Intrinsic to this model is the requirement that atonic energy cannot be stored by the physical body. Weight loss is explained by the failure to continue to ingest atonic energy as death occurs (this weight being normally registered in the body prior to death). Consequently, this explanation avoids the notion of the astral body and the soul, but postulates that the vital and cosmic energies are also ‘material’, differing only from the physical energies in respect to the vibrational frequencies of their construction (and why, like neutrinos, they have not as yet, and may not be, directly observed by themselves).

In passing, several other observations of atonic energy need to be mentioned: (1) it can be absorbed directly by cellular organisms from air or liquid, (2) it can be absorbed directly by mammalian blood using artificial heart-lung machines whenever open heart surgery is conducted and (3) it can be stored for extended periods in inert tanks.

Reviewing this experiment, my current professional opinion is that the MacDougall experiment, though most ingenious, failed:

[1] to account for some form of mass being lost at death. For instance, if the lungs were cleared of air after dying, one would expect a weight loss close to one-tenth of an ounce, less than reported in the experiment, less than the error bounds of the scale.

[2] The more accurately conducted experiments with dogs failed to show any significant weight loss at death (induced by sedating drugs). The most parsimonious explanation is analytical error in the bed scales.
In either case, the astral body cannot be weighed or measured by any physical apparatus, as they do not gravitate.
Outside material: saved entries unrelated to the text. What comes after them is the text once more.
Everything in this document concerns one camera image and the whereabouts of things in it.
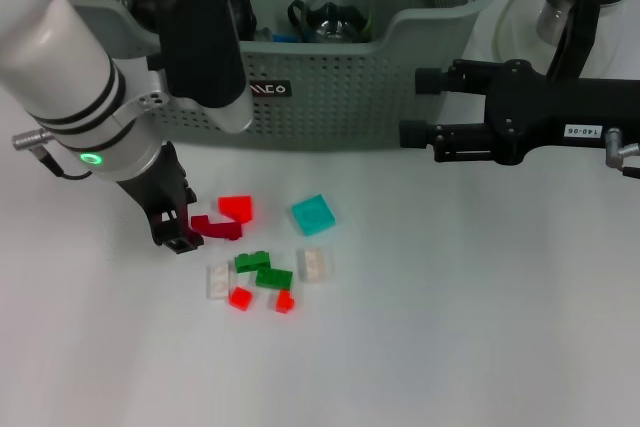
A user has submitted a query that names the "grey perforated storage bin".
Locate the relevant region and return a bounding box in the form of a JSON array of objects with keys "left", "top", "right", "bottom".
[{"left": 64, "top": 0, "right": 501, "bottom": 151}]

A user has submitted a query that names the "large orange-red building brick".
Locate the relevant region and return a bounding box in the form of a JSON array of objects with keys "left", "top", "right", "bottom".
[{"left": 218, "top": 195, "right": 256, "bottom": 223}]

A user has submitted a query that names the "glass pitcher black handle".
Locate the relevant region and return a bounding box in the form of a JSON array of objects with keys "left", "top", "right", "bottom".
[{"left": 492, "top": 0, "right": 637, "bottom": 82}]

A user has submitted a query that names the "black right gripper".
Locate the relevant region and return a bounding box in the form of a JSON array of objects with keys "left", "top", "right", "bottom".
[{"left": 398, "top": 59, "right": 640, "bottom": 167}]

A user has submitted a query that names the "dark red curved brick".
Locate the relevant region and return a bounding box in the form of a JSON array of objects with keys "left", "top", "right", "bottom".
[{"left": 190, "top": 215, "right": 245, "bottom": 240}]

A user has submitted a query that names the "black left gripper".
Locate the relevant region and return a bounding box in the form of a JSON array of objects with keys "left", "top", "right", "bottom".
[{"left": 117, "top": 141, "right": 205, "bottom": 255}]

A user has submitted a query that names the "thin left wrist cable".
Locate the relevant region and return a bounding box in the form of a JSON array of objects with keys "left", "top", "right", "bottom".
[{"left": 42, "top": 146, "right": 95, "bottom": 181}]

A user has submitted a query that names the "green building brick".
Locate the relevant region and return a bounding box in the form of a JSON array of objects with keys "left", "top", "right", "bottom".
[
  {"left": 255, "top": 267, "right": 295, "bottom": 291},
  {"left": 234, "top": 250, "right": 271, "bottom": 274}
]

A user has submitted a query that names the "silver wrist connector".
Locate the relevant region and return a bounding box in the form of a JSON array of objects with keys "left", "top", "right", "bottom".
[
  {"left": 604, "top": 127, "right": 640, "bottom": 172},
  {"left": 12, "top": 127, "right": 54, "bottom": 151}
]

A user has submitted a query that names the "teal square plate brick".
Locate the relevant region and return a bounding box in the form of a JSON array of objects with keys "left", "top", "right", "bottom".
[{"left": 291, "top": 194, "right": 336, "bottom": 237}]

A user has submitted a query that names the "small red building brick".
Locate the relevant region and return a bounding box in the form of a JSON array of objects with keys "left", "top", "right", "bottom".
[
  {"left": 273, "top": 289, "right": 297, "bottom": 315},
  {"left": 228, "top": 286, "right": 255, "bottom": 309}
]

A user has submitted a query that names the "translucent white building brick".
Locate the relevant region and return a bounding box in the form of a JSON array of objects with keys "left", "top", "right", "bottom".
[{"left": 298, "top": 246, "right": 335, "bottom": 284}]

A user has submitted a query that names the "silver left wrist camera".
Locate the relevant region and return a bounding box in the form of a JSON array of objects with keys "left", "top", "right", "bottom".
[{"left": 159, "top": 0, "right": 254, "bottom": 134}]

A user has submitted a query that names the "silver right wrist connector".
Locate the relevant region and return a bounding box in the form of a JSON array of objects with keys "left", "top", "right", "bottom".
[{"left": 604, "top": 127, "right": 640, "bottom": 172}]

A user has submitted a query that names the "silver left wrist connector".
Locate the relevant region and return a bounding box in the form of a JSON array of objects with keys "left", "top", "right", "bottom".
[{"left": 12, "top": 127, "right": 54, "bottom": 151}]
The atonic particles cannot be gravitating quanta, i.e., possess a rest mass, regardless of vibrational frequencies, as estimates of the earth’s gravitational constant should be increasing with the population explosion and so measurements upon the surface of the earth would differ from those measured on the moon or in stellar space.

It would be of interest to repeat the experiments of MacDougall using modern computerized bed scales and physiologic monitoring equipment with people and dogs, both within closed compartments. The divergent results seen by MacDougall could have been artifactual due to the much smaller weight of the dog.